Ananta mengunci pintu mobil dengan perlahan, lalu berjalan ke sisi pengemudi dan duduk di kursi pengemudi.
***
Davian menghela napas panjang, matanya menatap tajam Enara yang terdiam dengan jantung berdebar. Dia tidak menyukai pernyataan yang terlontar dengan begitu sembarangan.
"Mulut lo bocor banget ya, harusnya ditambal aja," ucap Davian dengan suara datar, ekspresinya menunjukkan ketidakpuasan yang dalam terhadap situasi ini.
Enara merasa tertekan, tetapi dia memilih untuk tetap diam, menyadari kesalahannya.
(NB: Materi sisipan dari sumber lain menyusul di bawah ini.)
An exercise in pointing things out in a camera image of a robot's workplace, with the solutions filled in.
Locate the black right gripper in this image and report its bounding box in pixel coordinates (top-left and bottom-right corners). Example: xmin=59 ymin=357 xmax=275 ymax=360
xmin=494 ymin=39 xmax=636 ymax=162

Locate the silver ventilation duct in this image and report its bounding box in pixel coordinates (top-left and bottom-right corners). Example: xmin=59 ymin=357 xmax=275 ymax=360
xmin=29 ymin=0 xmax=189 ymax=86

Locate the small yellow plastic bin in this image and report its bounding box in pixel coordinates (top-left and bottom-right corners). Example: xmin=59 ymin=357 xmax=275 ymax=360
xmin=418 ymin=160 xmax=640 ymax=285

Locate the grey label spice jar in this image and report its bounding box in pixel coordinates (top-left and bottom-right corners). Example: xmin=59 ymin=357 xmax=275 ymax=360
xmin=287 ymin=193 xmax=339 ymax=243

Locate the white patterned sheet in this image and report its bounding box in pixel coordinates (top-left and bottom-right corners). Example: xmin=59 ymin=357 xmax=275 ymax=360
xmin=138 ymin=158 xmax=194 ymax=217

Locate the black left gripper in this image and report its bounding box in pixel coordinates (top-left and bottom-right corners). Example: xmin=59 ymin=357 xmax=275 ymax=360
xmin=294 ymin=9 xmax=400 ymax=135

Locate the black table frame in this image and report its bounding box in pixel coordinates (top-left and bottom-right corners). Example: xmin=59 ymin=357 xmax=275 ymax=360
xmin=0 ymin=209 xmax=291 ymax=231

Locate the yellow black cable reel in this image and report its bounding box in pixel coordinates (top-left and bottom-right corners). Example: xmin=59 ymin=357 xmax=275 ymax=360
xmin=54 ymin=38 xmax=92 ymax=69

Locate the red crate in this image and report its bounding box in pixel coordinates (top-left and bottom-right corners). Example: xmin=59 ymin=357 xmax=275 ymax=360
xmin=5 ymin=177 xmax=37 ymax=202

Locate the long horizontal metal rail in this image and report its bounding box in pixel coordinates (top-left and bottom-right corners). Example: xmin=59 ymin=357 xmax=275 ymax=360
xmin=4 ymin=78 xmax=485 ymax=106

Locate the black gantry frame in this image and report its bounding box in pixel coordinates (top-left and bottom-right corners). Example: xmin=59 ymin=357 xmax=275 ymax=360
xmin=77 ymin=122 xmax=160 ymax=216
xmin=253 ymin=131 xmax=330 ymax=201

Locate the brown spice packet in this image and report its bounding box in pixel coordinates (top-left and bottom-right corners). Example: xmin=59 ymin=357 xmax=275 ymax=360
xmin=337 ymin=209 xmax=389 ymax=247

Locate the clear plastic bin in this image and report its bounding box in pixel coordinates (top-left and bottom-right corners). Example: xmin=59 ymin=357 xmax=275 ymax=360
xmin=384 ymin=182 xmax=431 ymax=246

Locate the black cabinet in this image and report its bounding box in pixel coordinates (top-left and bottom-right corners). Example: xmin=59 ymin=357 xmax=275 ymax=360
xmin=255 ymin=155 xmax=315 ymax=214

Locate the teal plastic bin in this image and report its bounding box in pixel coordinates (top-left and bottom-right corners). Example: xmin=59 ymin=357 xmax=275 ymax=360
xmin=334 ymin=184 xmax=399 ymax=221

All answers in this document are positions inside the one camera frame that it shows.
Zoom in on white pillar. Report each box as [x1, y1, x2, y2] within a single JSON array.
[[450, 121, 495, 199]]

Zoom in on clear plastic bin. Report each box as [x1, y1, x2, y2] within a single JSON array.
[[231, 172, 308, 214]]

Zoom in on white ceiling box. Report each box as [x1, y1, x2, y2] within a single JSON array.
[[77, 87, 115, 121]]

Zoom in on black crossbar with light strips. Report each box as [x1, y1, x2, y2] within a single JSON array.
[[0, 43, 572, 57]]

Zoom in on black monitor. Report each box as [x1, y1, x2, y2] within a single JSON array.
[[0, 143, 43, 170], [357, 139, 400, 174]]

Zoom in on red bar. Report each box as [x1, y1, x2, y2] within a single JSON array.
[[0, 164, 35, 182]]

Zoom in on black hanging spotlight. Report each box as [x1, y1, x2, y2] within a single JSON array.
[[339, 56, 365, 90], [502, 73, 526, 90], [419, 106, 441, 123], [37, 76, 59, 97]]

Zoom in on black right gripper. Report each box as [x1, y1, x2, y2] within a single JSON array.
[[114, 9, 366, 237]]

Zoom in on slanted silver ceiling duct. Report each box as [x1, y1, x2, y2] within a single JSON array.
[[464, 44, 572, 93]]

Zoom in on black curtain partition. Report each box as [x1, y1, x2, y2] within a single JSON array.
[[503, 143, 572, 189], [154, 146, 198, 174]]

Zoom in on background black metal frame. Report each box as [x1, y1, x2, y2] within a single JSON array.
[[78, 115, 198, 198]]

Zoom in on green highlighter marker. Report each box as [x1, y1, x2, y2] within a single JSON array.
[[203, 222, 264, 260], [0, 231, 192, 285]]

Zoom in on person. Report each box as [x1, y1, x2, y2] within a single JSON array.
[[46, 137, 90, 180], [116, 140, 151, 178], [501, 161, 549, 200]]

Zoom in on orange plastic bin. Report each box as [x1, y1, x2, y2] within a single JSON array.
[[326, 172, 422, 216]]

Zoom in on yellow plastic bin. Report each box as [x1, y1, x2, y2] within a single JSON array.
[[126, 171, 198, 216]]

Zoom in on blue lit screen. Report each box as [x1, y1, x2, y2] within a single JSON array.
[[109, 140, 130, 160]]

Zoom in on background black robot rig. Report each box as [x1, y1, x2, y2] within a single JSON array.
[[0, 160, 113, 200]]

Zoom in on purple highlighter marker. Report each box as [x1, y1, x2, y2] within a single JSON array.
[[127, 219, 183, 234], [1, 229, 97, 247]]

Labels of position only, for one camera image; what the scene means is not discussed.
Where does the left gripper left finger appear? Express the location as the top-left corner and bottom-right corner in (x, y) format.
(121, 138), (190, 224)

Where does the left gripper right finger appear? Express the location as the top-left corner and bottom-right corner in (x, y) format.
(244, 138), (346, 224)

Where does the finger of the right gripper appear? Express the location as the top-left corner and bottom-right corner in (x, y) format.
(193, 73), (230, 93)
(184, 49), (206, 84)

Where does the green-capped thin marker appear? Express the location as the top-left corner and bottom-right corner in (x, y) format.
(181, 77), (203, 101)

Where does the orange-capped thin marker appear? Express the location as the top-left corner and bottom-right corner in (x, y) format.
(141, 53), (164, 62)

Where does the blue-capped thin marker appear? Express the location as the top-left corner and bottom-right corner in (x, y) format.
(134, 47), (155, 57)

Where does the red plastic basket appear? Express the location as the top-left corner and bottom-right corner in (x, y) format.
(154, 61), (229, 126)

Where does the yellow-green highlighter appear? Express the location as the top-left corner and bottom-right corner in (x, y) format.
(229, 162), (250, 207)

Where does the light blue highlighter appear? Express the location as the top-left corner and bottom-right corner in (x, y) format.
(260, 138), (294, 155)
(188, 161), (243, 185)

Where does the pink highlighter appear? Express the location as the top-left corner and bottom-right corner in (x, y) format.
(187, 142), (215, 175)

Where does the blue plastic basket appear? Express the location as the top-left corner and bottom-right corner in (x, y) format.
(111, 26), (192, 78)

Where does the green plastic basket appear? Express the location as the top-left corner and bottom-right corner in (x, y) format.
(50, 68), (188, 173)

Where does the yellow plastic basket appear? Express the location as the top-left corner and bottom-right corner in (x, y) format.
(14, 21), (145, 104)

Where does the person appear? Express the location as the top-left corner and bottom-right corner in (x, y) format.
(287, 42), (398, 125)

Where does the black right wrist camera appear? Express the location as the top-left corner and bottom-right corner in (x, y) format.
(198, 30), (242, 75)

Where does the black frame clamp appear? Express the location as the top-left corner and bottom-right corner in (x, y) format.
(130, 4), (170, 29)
"Liliana udah sering bilang kalau misi ini dibatalkan, jadi jangan sangkut pautkan kedekatan gue maupun yang lain karena misi," ucap Agler sambil memutar-mutar kunci mobilnya dengan gerakan yang sederhana namun teratur.
"Tapi kalian kenapa jadi gini sih?" tanya Ivanka dengan suara agak terdengar frustrasi, lebih berani dibandingkan Enara dan Liliana.
"Gini gimana? Kita semua sama aja kok," jawab Bastian dengan santainya.
"Bas," Enara terdiam, ekspresinya mencerminkan kekecewaan yang sulit diungkapkan. Dia merasa frustrasi karena begitu sulit baginya untuk mencapai sosok seperti Bastian.
Liliana melangkah maju, menggandeng lengan temannya dengan lembut sebagai tanda untuk pergi. "Kita pulang aja," ajaknya sambil mencoba menenangkan situasi yang semakin tidak kondusif.
Davian tetap diam, tetapi ekspresinya menunjukkan bahwa dia masih merasa frustrasi dengan situasi ini. Dia menatap Enara dengan tatapan tajam sebelum akhirnya mengalihkan pandangannya, membiarkan atmosfer yang tegang mereda sedikit demi sedikit.
Ivanka menghela napas dalam-dalam, berusaha mengendalikan emosinya yang tercampur aduk. Dia mengikuti langkah Liliana, menyadari bahwa ada saatnya untuk menyerah pada situasi yang tidak bisa diubah.